Restait un point à vérifier. L’information exploitée par le cerveau provenait-elle bien des mécanorécepteurs de la main ou celui-ci prenait-il en compte d’autres modalités sensorielles ? Sachant que le coup porté sur la baguette provoque aussi une oscillation plus ou moins forte du poignet, ce mouvement pouvait-il constituer une source d’information importante pour localiser le point d’impact ? Pour répondre à ces interrogations, Luke Miller et Alessandro Farnè ont réalisé la même expérience avec une personne présentant une «désafférentation» partielle du bras droit, consécutive à une intervention chirurgicale. Chez elle, ce phénomène se traduit par une perte de la proprioception de la main droite, autrement dit la perception de sa main dans l’espace, sans perte significative du toucher superficiel.
Qu’a révélé l’expérience ? D’une part, que cette personne était capable de localiser le point d’impact sur la baguette tenue dans sa main droite avec une précision comparable à celle obtenue avec la main gauche. D’autre part, que la dynamique des réponses neuronales à l’impact était la même que celle de sujets sains. Ils ont pu ainsi en conclure que la proprioception n’est pas indispensable pour localiser l’impact sur la baguette. Ce sont bien les mécanorécepteurs, caractérisés par leur sensibilité et réactivité particulièrement développées, qui transmettent les informations provenant de l’outil.
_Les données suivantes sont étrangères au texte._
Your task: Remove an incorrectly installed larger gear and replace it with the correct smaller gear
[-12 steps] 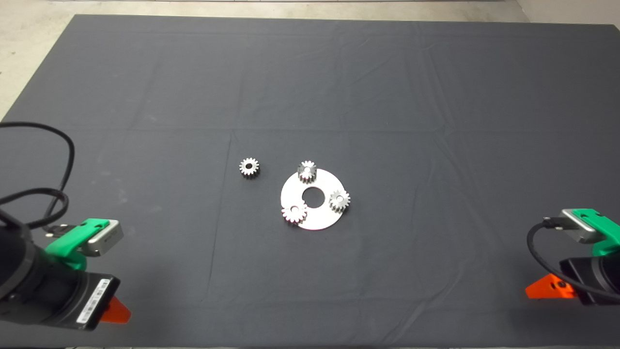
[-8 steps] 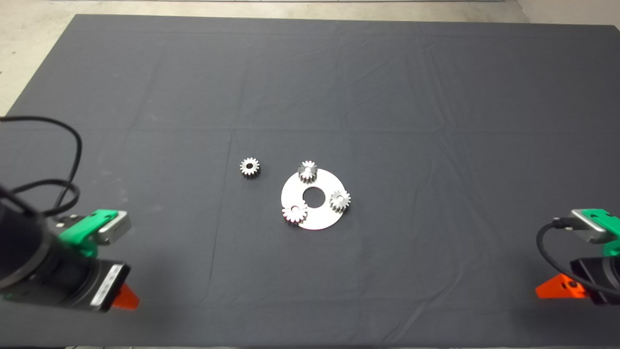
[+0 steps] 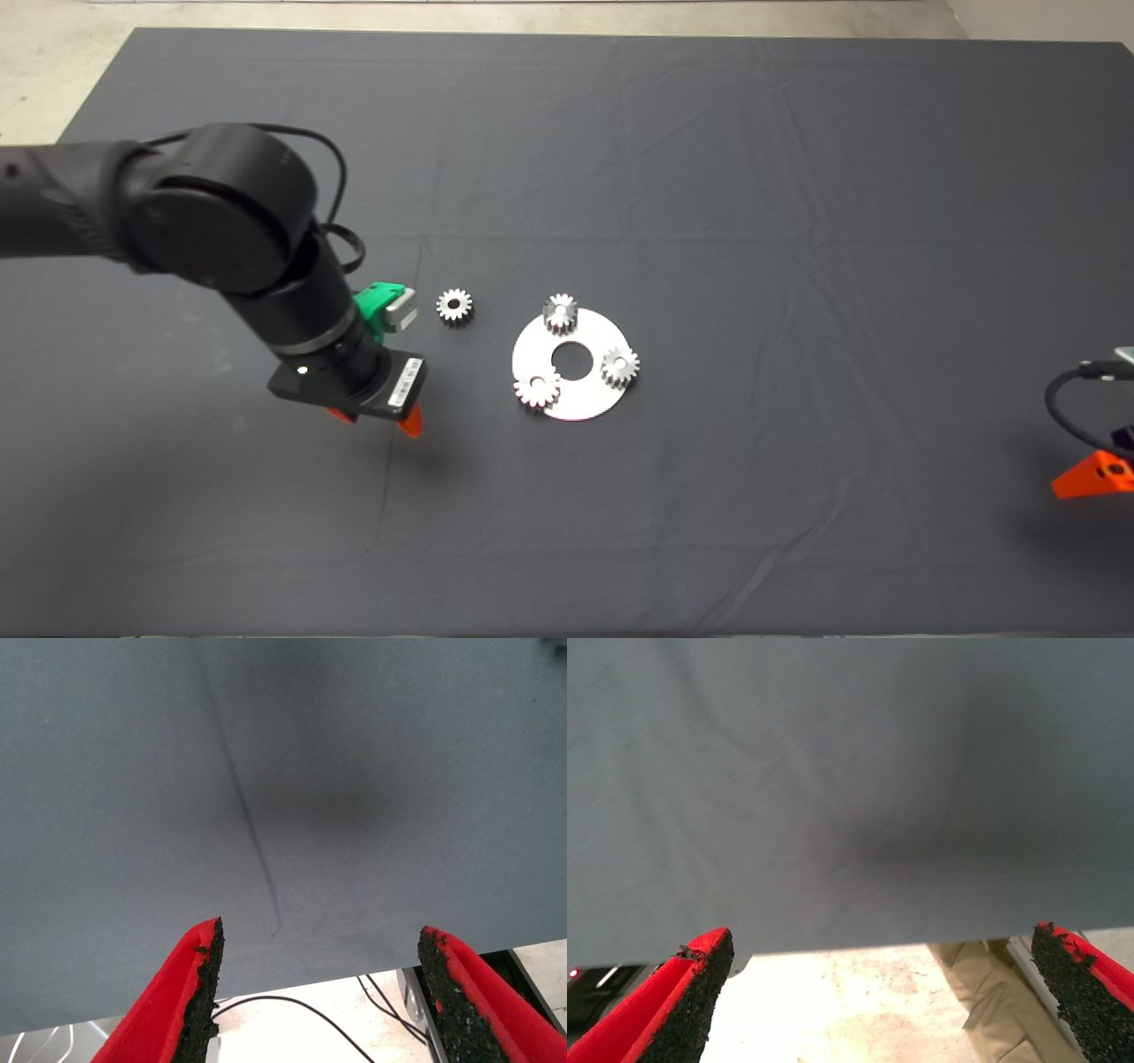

Quelles applications de ces travaux ? Un domaine prometteur est celui de l’amélioration de l’expérience sensorielle des personnes amputées via des neuro-prothèses. Les résultats suggèrent qu’un moyen non invasif de restaurer le retour sensoriel serait de travailler sur la dynamique structurelles des prothèses afin que celles-ci fournissent des réponses optimales au contact avec des objets et puissent être utilisées comme un organe sensoriel étendu.